Кроме того, Тата непрерывно писала им в Москву письма. Однажды Милька подошел ко мне с горящими от изумления глазами и прошептал:
– Мама сошла с ума! Она сама себе пишет письма! Я сейчас на столе видел листок, а там написано: «Здравствуй, дорогая мамочка!»
В Сибири я воочию увидел, что это такое – а идише-мамэ. На простом одном примере расскажу. Еще тогда я баню не построил, и ходили мы зимой в общественную. Идем обратно чистые и веселые, и очень поздний вечер, в ночь переходящий, ни души на улице (то есть на тропке меж сугробов), огоньки в домах, и снег хрустит – значит, мороз за тридцать. И закутан сын наш малолетний так, что между шарфом и платком (под шапкой) лишь бодрые глаза посверкивают. И ничего уже закутать больше тут нельзя, и только иней серебрится на шарфе вокруг мест, где скрыты нос и рот. И вдруг ужасный женский крик взрывает сонный деревенский воздух:
– Миля, почему ты дышишь?!
Мы тогда от смеха так согрелись, что запросто крепчать мог мороз, мы этого бы просто не заметили.
Еще очень обыденно мне был рассказан как-то сон:
– Ты знаешь, так реально всё приснилось – вдруг я умерла, лежу в гробу и жду чего-то. И смотрю: у Мильки в комнате окно открыто. Ведь простудится, дурак, а завтра в школу. Я из гроба тогда вылезла, окно закрыла и опять легла.
И конечно же, мы очень волновались, как Эмиля примут в школе, где он наверняка будет единственным евреем. Памятуя свое послевоенное детство (атмосфера поселка очень напоминала то время), я настоятельно советовал ему лезть в драку при малейшем оскорблении. Побьют несколько раз, но будут уважать, и вырастешь мужиком, а не слюнтяем, твердил я ему, тоскливо вспоминая свой опыт, когда каждый день было страшно выходить из школы. Милька внимательно выслушивал меня, однако всё сложилось странно и неожиданно. В школе слово «еврей» было обыденным бытовым оскорблением (как, например, «козел» и «коммуняга» – в лагере). И Милька молча ждал случая, когда евреем за что-нибудь обзовут и его. А когда это случилось, он сказал:
– А чего ты меня словом этим обзываешь? Я и вправду еврей.
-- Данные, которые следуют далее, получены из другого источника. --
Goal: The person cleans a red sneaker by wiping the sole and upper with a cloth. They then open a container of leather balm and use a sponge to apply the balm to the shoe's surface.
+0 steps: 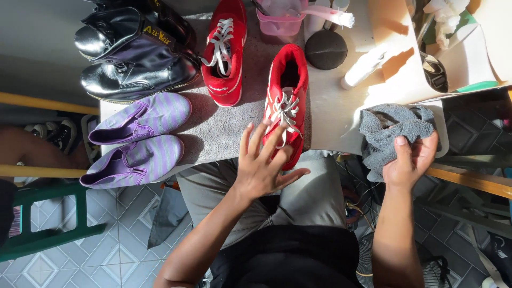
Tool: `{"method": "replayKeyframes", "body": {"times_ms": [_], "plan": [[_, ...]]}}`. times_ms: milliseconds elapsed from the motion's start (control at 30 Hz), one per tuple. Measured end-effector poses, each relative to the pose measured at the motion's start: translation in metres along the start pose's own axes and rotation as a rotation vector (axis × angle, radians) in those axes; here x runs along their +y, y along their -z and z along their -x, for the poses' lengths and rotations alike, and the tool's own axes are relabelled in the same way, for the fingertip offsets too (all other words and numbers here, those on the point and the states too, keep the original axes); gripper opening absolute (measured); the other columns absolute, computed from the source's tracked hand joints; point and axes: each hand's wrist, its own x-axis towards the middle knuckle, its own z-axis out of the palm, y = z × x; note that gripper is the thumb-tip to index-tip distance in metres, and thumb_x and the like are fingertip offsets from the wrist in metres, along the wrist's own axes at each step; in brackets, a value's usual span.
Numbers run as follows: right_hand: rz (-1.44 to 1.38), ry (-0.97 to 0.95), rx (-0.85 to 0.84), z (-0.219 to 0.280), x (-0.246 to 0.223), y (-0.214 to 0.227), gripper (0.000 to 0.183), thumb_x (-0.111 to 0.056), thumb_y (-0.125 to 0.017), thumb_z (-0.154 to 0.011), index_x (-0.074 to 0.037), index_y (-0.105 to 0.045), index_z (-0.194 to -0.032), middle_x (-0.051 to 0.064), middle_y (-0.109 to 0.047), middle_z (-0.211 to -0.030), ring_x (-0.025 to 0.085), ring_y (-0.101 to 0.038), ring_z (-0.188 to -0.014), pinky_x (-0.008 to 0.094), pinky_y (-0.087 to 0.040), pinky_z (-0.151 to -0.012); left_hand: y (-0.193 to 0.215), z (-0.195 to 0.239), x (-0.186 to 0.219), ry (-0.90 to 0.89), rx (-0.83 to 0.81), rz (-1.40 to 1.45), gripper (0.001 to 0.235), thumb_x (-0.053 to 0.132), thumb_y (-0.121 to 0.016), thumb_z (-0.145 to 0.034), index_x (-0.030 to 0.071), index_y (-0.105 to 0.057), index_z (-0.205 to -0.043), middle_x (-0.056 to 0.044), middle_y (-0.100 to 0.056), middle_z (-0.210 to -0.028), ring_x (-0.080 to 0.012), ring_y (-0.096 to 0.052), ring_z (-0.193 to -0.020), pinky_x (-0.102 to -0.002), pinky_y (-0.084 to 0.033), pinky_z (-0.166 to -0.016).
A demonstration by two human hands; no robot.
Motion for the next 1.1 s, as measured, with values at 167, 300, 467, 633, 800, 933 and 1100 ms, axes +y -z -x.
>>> {"method": "replayKeyframes", "body": {"times_ms": [167, 300, 467, 633, 800, 933, 1100], "plan": [[-0.001, 0.0, 0.008, 0.001, 0.0, 0.0, 0.044, -0.015, -0.061, -0.101, -0.004, -0.047, -0.141, 0.015, -0.056, -0.136, 0.027, -0.055, -0.129, 0.044, -0.047, -0.117, -0.026, 0.01, 0.017, 0.291, -0.232, 0.134, 0.078, 0.05, -0.065, -0.098, 0.003, -0.037, -0.153, -0.034, -0.031, -0.159, -0.0611, -0.026, -0.149, -0.066, -0.033, -0.123], [-0.007, 0.008, 0.0, 0.001, -0.001, -0.001, 0.045, -0.013, -0.06, -0.1, -0.003, -0.047, -0.142, 0.016, -0.056, -0.138, 0.027, -0.054, -0.13, 0.044, -0.047, -0.119, -0.03, 0.016, 0.024, 0.274, -0.233, 0.143, 0.064, 0.037, -0.052, -0.108, -0.004, -0.033, -0.154, -0.037, -0.029, -0.159, -0.0627, -0.026, -0.148, -0.067, -0.032, -0.122], [0.003, 0.003, 0.012, 0.003, 0.005, 0.003, 0.046, -0.016, -0.063, -0.1, -0.001, -0.047, -0.141, 0.015, -0.058, -0.135, 0.026, -0.056, -0.127, 0.043, -0.048, -0.116, -0.027, 0.025, 0.021, 0.342, -0.165, 0.251, 0.053, 0.032, -0.055, -0.107, 0.003, -0.043, -0.15, -0.028, -0.043, -0.154, -0.048, -0.041, -0.146, -0.057, -0.037, -0.121], [-0.001, 0.007, 0.018, 0.003, 0.01, 0.007, 0.047, -0.018, -0.064, -0.098, -0.002, -0.049, -0.139, 0.014, -0.059, -0.132, 0.025, -0.057, -0.125, 0.041, -0.048, -0.113, -0.007, -0.003, 0.009, 0.549, 0.102, 0.59, 0.069, 0.035, -0.077, -0.091, 0.004, -0.044, -0.143, -0.022, -0.051, -0.145, -0.0363, -0.053, -0.138, -0.046, -0.044, -0.119], [-0.005, 0.013, 0.037, 0.002, 0.013, 0.011, 0.045, -0.016, -0.063, -0.099, -0.003, -0.05, -0.14, 0.013, -0.06, -0.13, 0.024, -0.058, -0.123, 0.04, -0.049, -0.112, -0.022, -0.063, -0.008, 0.534, -0.113, 0.274, 0.085, 0.062, -0.068, -0.089, 0.009, -0.04, -0.149, -0.026, -0.024, -0.164, -0.0463, -0.035, -0.153, -0.055, -0.035, -0.124], [0.041, 0.064, 0.089, -0.008, -0.003, -0.003, 0.031, -0.01, -0.067, -0.095, -0.002, -0.054, -0.122, 0.013, -0.064, -0.099, 0.019, -0.065, -0.099, 0.035, -0.052, -0.093, -0.042, -0.076, -0.028, 0.606, -0.358, 0.283, 0.038, 0.032, -0.081, -0.083, 0.006, -0.068, -0.108, -0.019, -0.038, -0.159, -0.0521, -0.041, -0.142, -0.071, -0.051, -0.092], [0.026, 0.051, 0.128, -0.01, -0.008, -0.009, 0.026, -0.015, -0.063, -0.096, 0.0, -0.055, -0.115, 0.006, -0.059, -0.089, 0.008, -0.056, -0.087, 0.031, -0.051, -0.083, -0.042, -0.065, -0.047, 0.564, -0.178, 0.692, 0.028, 0.026, -0.05, -0.103, 0.003, -0.063, -0.096, -0.021, -0.041, -0.158, -0.0578, -0.058, -0.121, -0.061, -0.054, -0.082]]}}
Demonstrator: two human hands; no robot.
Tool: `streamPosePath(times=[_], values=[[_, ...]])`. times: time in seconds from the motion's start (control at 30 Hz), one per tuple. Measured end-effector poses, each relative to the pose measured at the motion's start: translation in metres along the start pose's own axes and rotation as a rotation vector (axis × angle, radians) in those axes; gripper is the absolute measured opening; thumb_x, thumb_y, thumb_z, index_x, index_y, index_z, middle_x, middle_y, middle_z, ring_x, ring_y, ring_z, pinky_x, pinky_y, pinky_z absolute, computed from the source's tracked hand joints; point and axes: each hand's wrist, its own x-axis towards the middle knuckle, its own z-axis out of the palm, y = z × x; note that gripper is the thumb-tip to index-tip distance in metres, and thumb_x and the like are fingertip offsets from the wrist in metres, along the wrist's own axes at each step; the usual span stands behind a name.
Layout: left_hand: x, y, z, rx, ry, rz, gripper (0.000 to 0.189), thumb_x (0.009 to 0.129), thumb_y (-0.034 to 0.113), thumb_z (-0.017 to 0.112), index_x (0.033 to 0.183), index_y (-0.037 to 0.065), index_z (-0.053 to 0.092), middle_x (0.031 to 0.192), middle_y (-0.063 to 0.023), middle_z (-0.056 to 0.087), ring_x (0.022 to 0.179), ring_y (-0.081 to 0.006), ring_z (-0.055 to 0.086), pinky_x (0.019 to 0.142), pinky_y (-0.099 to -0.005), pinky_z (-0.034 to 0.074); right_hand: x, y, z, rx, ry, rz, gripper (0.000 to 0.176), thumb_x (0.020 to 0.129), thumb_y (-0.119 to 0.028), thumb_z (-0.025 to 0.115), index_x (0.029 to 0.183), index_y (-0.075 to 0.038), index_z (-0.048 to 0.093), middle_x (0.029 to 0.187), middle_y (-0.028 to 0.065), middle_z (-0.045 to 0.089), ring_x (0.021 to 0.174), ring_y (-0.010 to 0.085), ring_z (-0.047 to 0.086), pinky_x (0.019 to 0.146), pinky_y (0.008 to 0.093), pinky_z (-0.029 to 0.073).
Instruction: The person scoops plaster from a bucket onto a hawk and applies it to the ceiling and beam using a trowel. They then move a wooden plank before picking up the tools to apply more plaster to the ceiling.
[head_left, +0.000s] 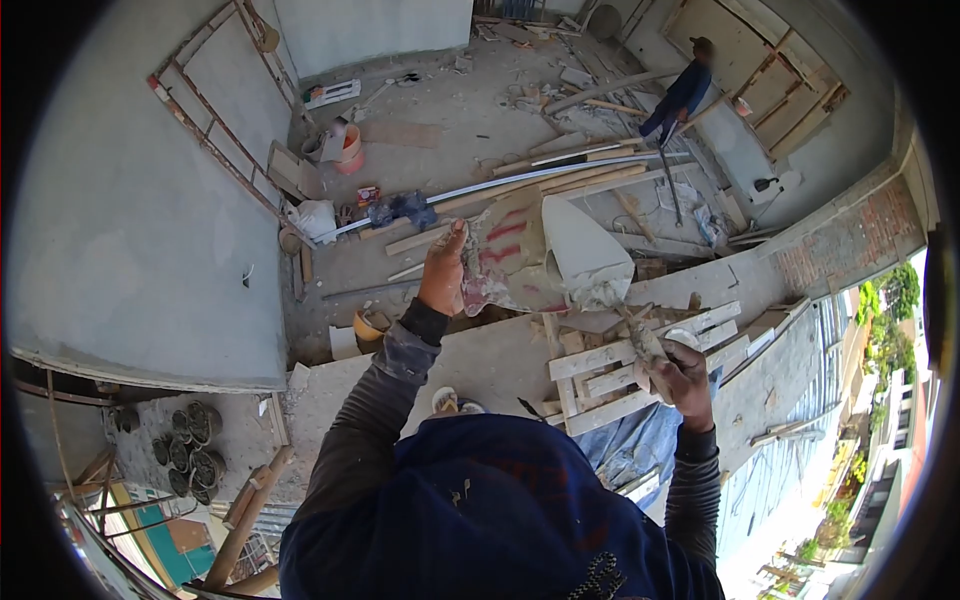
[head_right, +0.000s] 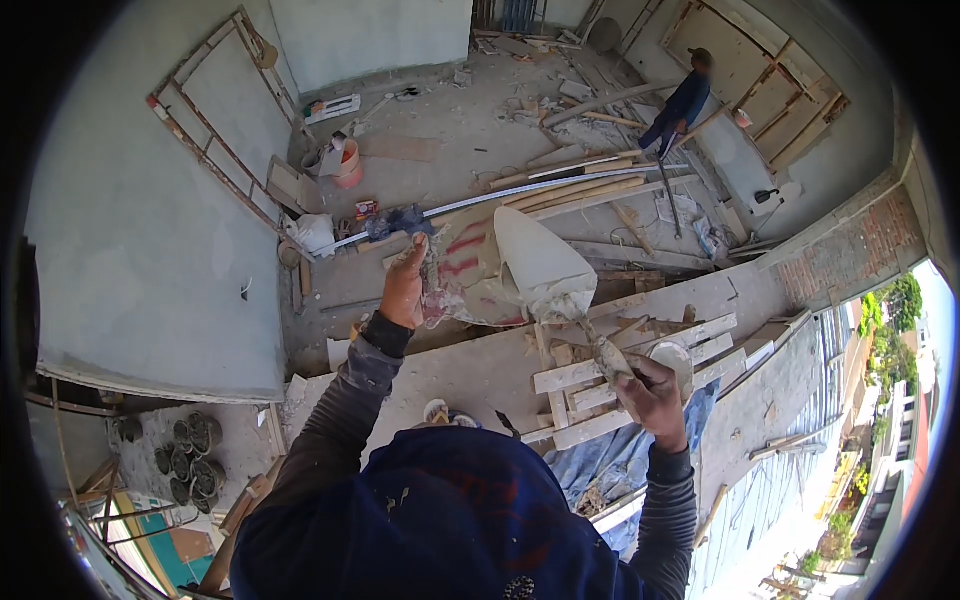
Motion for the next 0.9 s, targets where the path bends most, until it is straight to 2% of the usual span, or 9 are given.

Из мгновенно вспыхнувшего общего разговора быстро выяснилось, что сибирские ребята были уверены, что еврей – это такое ругательство, а вовсе не обозначение национальности.
А через несколько месяцев на нашем почтовом ящике появилась надпись мелом: «Милька – друг», и мы вздохнули с облегчением. Вскоре Мильку даже выбрали председателем общества по спасению утопающих. Плавать он еще не умел, в округе не было в помине никаких опасных рек и омутов, но пришла откуда-то бумага, что такое общество в школе необходимо.
Сибирь стремительно учила Мильку жить. Его учительница как-то раз сказала Тате:
– Ваш сын так замечательно разбирается в политике, откуда это у него?
Тата похолодела от ужаса и промолчала.
– Вы приучаете его читать газеты, – догадалась учительница, – он так правильно всё толкует.
Тут Тата успокоилась, отправилась домой и сразу же спросила сына, где он приобрел свои незаурядные познания в политике.
– Так ты же все время слушаешь «Голос Америки», – снисходительно появнил смышленый мальчик, – а я тоже слышу, но в школе я всё говорю наоборот.
Мои коллеги по той жизни (и воры, и убийцы, и грабители) семью нашу не просто уважали, а любили, если можно здесь такое слово применить, – по веской и простой причине: в доме нашем даже без меня можно было стрельнуть трешник на бутылку, если загорелась душа. Я помню очень странные свои ощущения, когда маленький Милька рассказал, что в наше отсутствие заходил дядя Сеня – это был запойный человек, уже заканчивающий в ссылке свой огромный срок за зверское убийство соседа в пьяной драке. Милька возбужденно нам повествовал:
– У дяди Сени тряслись руки, он сказал мне, что если он сейчас не выпьет, то умрет. Я просто не мог не дать ему всё, что у меня было. Он меня так благословлял!
Надо признать, что эти мелкие долги мои коллеги в день получки и аванса неукоснительно возвращали. И, конечно, уже будучи освеженными, долго бормотали, стоя у калитки, разные слова благодарности. А сварщик Сеня мне сказал, что будь такой сын у него, он бы не скрывался от алиментов.